Realtime mobile object detector in Xamarin.Android
Last year the Xamarin team participated in the elaboration of TailwindTraders, a set of reference samples for Microsoft Build.
In particular, we were responsible for the demos of Xamarin Forms, showcasing the main features of Forms, specifically Shell and much more.
TailwindTraders is a fictitious brand of a DIY shop that is dedicated to the physical sale of tools for work, gardening, etc.
One of the parts of the application included an AR experience where pictures from the rear camera of an Android or iPhone were taken in real time to identify and get the details of a product and make purchase recommendations.
On Android, we used the Xamarin Binding of com.hardware.camera2 to show the preview of the rear camera, and a custom version of EmguTF to perform object detection on three objects that we agreed to detect in order to show to the user some characteristics of the object and make recommendations to customers.
Initially we agreed to identify three objects, but being a demo app we ended up using only one of them. A white hardhat.
In this article we will present a sample project CameraTF in Xamarin.Android that makes use of the object detection model of white hardhats from TailwindTraders with a didactic purpose.
Let’s begin 😀
The heart of this app is an offline deep learning model. We needed to priorize inference speed over accuracy and be able to execute the process in a mobile device. That’s the reason why we decided to use Tensorflow Lite.
EmguTF is a C# binding for Tensorflow Lite. Tensorflow Lite is designed for Mobile and IoT, it is a C++ library that allows you to parse a serialized deep learning model from Flatbuffer and perform inference using the Interpreter class.
The NetStandard project Emgu.TF.Lite is a simplified version of EmguTF that expose an Interpreter class in C#, so providing the input tensors of the model, you obtain the output tensors.
A SSD MobileNet model was used. We did transfer learning over this one: ssd_mobilenet_v1_0.75_depth_300x300_coco14_sync_2018_07_03 and used this pipeline config to train it in Google Cloud TPUs. The training was fast and relatively easy to perform.

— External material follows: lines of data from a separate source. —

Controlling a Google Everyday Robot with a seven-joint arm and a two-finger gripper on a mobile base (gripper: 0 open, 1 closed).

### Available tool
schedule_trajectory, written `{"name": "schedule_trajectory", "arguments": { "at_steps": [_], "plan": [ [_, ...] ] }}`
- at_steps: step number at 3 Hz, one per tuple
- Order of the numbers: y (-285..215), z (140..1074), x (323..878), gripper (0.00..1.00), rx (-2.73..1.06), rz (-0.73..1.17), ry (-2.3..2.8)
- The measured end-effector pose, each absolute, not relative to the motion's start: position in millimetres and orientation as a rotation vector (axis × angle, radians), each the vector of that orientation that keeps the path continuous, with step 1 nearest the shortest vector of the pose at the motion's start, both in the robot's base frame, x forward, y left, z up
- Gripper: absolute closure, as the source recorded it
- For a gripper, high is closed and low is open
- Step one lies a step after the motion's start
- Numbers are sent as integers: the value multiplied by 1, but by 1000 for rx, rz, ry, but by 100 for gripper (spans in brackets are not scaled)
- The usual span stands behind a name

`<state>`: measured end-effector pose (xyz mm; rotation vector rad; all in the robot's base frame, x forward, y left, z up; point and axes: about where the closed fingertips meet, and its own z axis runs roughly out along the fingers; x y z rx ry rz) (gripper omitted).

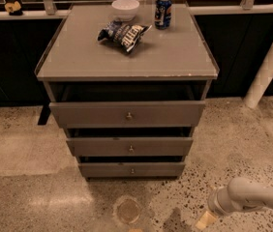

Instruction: Open bottom drawer

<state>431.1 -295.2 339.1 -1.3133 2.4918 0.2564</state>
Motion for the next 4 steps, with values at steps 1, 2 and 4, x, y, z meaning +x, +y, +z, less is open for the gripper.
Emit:
{"name": "schedule_trajectory", "arguments": {
  "at_steps": [1, 2, 4],
  "plan": [
    [-295, 339, 431, 0, -1313, 257, 2492],
    [-295, 332, 431, 0, -1317, 286, 2480],
    [-282, 273, 456, 0, -1365, 475, 2371]
  ]
}}
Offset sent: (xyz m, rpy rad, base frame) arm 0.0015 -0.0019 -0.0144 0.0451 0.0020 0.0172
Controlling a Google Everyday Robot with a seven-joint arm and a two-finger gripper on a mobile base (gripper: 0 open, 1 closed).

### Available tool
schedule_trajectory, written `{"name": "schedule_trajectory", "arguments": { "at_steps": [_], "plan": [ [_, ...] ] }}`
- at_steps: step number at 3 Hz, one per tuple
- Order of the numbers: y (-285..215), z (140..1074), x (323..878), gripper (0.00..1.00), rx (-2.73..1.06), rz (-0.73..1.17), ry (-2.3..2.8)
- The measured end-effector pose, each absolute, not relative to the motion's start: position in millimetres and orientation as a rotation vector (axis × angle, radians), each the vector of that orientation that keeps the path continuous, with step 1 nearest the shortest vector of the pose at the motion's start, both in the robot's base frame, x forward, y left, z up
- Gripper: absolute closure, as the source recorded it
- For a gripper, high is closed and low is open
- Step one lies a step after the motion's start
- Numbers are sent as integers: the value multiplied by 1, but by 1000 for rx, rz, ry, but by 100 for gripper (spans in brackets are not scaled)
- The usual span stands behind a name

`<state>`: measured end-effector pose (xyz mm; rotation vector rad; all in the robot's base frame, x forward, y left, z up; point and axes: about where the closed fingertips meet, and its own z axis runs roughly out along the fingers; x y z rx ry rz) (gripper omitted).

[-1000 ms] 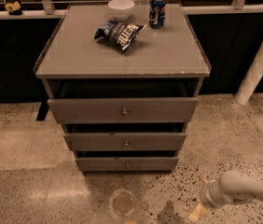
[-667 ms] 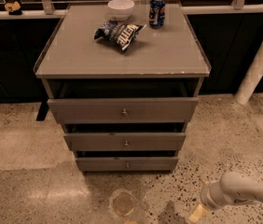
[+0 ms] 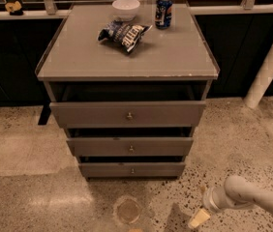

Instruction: Open bottom drawer

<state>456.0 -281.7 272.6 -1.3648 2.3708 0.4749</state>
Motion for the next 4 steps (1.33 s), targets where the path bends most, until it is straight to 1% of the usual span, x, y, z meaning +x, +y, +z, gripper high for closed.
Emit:
{"name": "schedule_trajectory", "arguments": {
  "at_steps": [1, 3, 4],
  "plan": [
    [-263, 254, 475, 0, -1424, 489, 2314],
    [-216, 227, 534, 0, -1492, 265, 2231],
    [-213, 228, 544, 0, -1477, 234, 2214]
  ]
}}
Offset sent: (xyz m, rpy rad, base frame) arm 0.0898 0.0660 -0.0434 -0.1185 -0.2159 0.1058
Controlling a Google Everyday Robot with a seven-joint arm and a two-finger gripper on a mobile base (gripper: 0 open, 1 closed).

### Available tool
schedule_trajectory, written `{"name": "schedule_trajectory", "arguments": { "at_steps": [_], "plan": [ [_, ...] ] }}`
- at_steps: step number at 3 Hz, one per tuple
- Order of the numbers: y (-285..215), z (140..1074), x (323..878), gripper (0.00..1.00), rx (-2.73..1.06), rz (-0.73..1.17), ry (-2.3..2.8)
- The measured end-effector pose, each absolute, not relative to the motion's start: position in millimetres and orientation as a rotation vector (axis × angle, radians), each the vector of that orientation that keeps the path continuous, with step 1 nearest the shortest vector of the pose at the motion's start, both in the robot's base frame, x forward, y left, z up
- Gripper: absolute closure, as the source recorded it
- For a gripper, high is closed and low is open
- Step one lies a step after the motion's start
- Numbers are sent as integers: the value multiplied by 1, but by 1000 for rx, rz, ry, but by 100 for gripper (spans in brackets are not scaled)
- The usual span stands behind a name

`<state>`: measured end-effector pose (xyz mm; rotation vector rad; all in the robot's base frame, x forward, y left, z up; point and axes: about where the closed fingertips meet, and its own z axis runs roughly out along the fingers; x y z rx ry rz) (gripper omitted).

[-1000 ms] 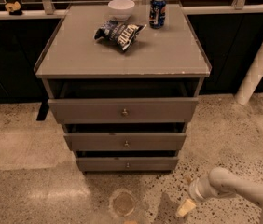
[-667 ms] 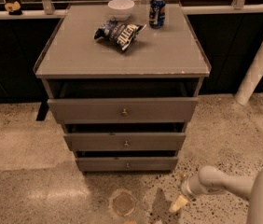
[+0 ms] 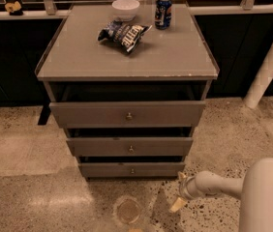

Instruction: Open bottom drawer

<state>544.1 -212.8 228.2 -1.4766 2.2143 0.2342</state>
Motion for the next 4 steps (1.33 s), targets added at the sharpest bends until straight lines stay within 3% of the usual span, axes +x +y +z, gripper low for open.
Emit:
{"name": "schedule_trajectory", "arguments": {
  "at_steps": [4],
  "plan": [
    [-216, 175, 563, 0, -1427, 300, 2156]
  ]
}}
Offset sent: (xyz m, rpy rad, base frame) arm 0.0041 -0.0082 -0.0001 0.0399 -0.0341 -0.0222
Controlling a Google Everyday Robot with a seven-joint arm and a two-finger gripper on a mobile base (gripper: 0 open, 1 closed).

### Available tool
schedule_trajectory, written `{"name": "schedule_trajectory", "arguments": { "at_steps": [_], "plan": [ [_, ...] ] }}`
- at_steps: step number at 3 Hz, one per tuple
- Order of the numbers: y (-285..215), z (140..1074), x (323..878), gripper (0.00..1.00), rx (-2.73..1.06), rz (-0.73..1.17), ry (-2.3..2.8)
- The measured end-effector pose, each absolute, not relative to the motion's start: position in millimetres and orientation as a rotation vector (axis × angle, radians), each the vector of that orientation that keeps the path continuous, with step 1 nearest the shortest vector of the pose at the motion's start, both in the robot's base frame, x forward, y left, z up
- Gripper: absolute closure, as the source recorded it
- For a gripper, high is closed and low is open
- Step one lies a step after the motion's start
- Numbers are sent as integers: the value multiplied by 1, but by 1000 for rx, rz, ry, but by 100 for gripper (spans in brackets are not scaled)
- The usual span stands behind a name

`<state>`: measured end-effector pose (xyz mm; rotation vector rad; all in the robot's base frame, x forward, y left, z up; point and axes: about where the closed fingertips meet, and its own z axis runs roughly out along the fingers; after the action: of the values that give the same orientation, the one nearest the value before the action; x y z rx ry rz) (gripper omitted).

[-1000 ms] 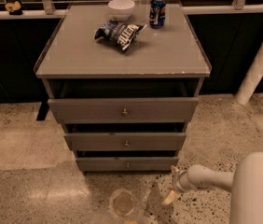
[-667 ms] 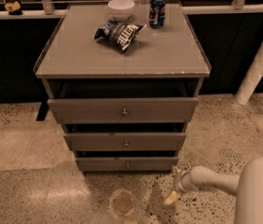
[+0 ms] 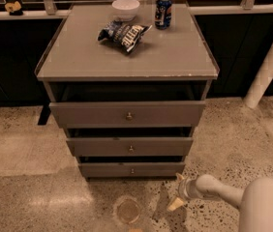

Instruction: Open bottom drawer

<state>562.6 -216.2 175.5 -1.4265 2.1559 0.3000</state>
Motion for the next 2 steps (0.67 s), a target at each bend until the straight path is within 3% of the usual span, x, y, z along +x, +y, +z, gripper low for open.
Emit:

For more information about this process you can have a look at this awesome post.
Once we got the hardhat dataset ready and finished the training, we obtain the file hardhat_detect.tflite and hardhat_labels_list.txt.
In this sample we have used Xamarin Binding for com.hardware.camera to facilitate the understanding of the setup code of the camera and to obtain every frame for its further processing.
CameraTF consists of an Android Activity that presents a CameraSurfaceView with the preview of the rear camera. To get each frame of the camera we decided to use FastAndroidCamera.
With this library, in the different tested devices (Nokia 6.1, Google Pixel XL, LG G4), in the callback of OnPreviewFrame method of our INonMarshalingPreviewCallback we get about 30 fps to proceed with the analysis and a preview within our CameraSurfaceView with a more than acceptable smoothness.
The class CameraController basically controls the initialization of the camera, configures the format of the frames of the preview to Nv21, establishes a range of fps and an acceptable resolution with SetPreviewFpsRange and SetPreviewSize.
One of the most important steps to approach real-time processing is to convert NV21 (YUV420sp) to RGB in native code.
For more details take a look at the file YuvHelper y yuv2rgb.cc
In CameraAnalyzer class you can easily track the different stages through which you pass to generate the input tensor. Once we get the frame in RGB, we apply a scaling operation to suit the input size of the SSD mobilenet tensor (300×300) and a rotation to undo the orientation of the camera. All operations on these frames are executed using SkiaSharp, to take advantage again of the performance offered by the treatment of images using native code.
The final step is to initialize the RGB colors in the input tensor, invoke the interpreter and obtain the output tensors. This model returns 4 output tensors as floating arrays for each invocation.
The first one contains the bounding boxes of the detected entities, the second is a index to the file hardhat_labels_list.txt, to know the class of the identified object, the third is a percentage of level of confidence for each of the objects and the fourth is the number of identified objects.
This is a screen recording from the actual app running in a Pixel XL.
As you see in the gif we are getting roughly 7 fps in the processingTask inside the CameraAnalyzer class.
The project is completely open for PR and improvements, feel free to collaborate and write issues!